--- PROBLEM ---
Pull each line with the string "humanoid" from the entries.

--- ENTRIES SUPPLIED ---
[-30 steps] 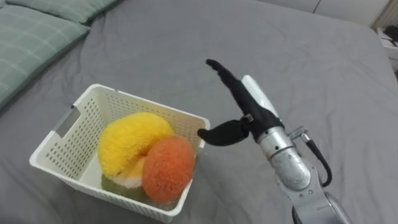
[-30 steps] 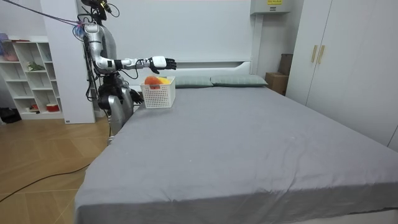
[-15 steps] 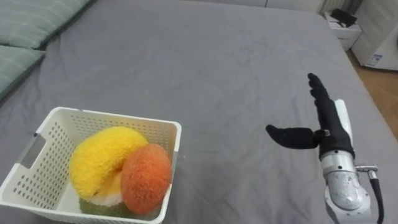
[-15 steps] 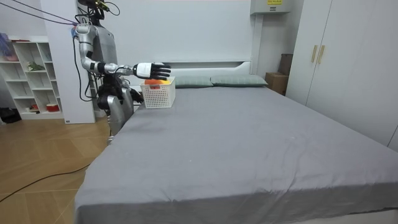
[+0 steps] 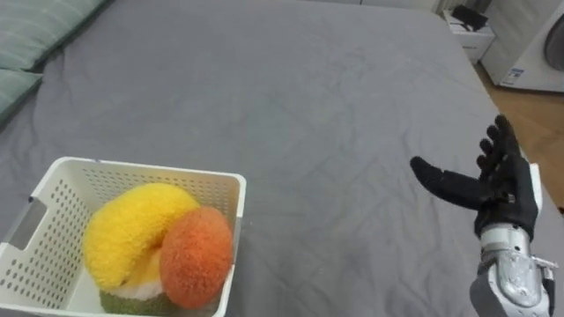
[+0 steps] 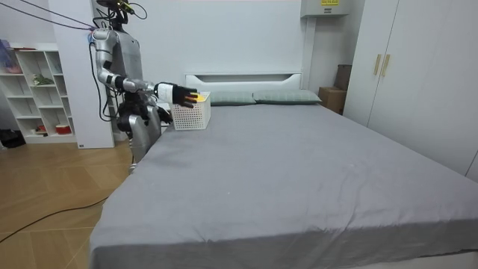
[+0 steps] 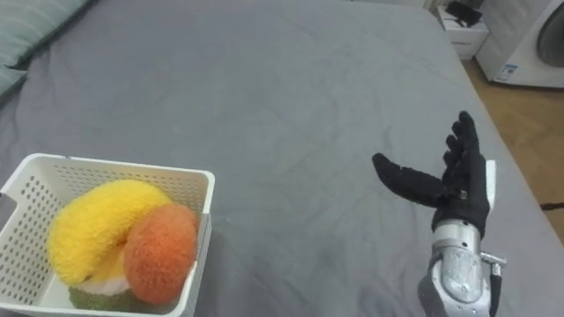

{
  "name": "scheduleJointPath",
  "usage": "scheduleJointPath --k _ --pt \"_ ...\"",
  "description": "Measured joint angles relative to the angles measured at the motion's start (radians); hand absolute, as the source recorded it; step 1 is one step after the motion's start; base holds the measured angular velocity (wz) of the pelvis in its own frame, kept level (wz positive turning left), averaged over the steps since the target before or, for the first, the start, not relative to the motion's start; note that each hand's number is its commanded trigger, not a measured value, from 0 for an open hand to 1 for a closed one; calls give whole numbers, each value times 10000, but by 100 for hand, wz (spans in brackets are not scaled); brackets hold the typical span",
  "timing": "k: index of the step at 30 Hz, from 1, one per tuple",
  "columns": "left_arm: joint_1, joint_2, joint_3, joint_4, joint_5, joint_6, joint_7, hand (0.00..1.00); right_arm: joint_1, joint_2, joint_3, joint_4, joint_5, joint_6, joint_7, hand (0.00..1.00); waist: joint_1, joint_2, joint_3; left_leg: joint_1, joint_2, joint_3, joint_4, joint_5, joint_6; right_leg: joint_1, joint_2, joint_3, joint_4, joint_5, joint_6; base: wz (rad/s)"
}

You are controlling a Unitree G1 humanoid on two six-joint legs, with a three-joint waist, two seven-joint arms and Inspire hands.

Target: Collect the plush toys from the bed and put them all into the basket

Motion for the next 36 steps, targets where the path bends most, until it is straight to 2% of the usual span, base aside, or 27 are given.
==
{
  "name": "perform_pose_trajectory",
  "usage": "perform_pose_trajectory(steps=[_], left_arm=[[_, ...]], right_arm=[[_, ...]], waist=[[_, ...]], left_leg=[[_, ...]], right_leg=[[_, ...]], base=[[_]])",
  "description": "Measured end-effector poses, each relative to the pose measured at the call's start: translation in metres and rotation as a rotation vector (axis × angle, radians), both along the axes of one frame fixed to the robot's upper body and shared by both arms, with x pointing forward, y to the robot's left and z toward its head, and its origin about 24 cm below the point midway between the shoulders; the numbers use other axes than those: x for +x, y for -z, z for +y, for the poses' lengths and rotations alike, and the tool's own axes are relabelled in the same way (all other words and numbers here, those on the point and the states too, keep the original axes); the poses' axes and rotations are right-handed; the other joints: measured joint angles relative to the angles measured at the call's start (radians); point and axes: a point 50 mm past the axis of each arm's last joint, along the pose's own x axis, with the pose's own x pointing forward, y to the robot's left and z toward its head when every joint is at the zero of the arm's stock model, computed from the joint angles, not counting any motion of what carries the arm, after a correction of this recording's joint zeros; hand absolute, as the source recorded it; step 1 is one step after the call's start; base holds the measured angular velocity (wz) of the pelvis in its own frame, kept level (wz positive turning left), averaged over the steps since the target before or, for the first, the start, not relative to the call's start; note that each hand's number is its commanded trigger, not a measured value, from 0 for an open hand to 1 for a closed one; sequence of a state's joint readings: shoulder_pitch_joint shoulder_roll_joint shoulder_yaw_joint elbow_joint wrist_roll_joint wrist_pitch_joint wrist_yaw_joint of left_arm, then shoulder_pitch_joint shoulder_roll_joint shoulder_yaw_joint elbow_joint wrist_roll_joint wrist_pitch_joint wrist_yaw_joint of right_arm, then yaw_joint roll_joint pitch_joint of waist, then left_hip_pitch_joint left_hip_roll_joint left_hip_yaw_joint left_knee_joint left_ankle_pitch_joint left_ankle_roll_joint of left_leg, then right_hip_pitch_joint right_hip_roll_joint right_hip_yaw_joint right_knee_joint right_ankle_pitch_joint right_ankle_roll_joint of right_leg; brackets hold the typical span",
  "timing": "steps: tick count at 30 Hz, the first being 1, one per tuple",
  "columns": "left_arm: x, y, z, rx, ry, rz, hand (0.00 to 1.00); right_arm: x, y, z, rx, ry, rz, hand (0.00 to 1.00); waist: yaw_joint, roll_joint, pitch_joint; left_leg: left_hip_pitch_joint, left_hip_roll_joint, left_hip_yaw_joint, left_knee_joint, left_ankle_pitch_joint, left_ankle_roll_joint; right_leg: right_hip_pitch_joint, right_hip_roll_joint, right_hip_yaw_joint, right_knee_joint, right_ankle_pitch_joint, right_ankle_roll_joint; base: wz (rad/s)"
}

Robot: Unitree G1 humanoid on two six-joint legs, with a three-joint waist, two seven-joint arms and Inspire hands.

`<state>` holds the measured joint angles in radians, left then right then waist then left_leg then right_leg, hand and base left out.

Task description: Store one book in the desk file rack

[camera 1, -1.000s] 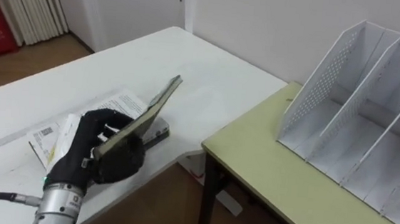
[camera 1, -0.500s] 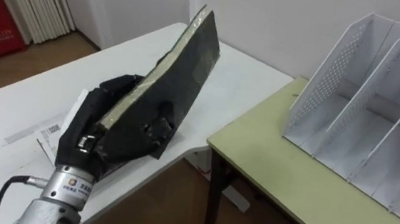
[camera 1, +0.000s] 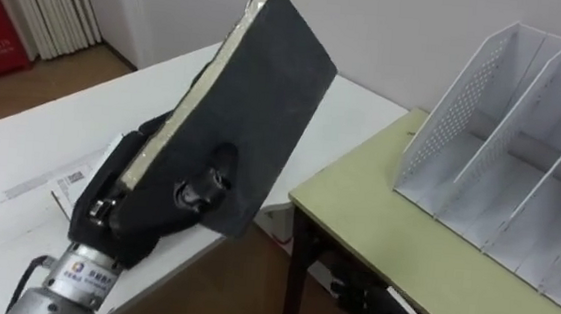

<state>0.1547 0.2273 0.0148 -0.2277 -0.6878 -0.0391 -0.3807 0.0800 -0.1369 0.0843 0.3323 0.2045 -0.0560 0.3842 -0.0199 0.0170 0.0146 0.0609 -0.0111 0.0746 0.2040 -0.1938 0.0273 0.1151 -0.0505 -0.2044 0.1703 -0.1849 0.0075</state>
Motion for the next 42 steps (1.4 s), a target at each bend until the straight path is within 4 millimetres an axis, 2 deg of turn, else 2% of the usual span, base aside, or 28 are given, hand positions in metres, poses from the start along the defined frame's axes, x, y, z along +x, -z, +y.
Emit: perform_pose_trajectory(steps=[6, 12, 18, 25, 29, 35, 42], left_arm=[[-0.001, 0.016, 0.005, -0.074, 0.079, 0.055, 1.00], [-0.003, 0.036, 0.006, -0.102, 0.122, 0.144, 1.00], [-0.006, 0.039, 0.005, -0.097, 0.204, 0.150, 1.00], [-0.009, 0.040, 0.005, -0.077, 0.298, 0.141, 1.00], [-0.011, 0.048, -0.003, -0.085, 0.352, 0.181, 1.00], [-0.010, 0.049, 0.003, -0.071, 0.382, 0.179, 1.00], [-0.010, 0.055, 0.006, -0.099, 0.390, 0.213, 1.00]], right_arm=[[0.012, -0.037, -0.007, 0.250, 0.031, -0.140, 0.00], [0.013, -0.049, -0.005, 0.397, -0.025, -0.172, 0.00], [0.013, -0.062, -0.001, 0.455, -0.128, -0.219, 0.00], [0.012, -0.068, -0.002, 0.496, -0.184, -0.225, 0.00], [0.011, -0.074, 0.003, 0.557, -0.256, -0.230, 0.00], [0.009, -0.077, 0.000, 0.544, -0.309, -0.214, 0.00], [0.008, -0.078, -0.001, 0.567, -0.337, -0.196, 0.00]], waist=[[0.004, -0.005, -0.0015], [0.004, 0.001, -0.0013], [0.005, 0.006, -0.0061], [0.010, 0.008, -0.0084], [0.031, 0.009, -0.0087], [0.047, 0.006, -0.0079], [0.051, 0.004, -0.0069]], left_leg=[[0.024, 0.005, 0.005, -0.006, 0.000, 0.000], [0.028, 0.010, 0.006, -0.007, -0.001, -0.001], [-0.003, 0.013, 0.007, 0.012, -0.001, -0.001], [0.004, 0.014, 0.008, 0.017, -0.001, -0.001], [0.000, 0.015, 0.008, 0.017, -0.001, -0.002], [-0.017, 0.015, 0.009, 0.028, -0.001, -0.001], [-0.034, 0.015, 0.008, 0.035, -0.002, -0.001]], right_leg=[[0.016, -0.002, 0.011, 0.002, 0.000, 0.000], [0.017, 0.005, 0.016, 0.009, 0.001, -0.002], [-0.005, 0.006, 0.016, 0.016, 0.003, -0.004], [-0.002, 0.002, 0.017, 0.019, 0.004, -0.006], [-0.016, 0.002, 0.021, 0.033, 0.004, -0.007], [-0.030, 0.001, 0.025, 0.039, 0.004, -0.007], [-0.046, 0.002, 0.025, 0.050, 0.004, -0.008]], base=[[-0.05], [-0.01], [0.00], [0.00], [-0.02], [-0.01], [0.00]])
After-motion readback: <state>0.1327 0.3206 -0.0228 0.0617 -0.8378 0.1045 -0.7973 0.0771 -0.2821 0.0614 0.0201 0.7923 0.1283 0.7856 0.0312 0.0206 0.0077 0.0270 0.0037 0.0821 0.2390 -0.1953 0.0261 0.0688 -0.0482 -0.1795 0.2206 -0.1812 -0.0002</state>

--- YOUR RESPONSE ---
You are controlling a Unitree G1 humanoid on two six-joint legs, with a three-joint waist, two seven-joint arms and Inspire hands.
Robot: Unitree G1 humanoid on two six-joint legs, with a three-joint waist, two seven-joint arms and Inspire hands.

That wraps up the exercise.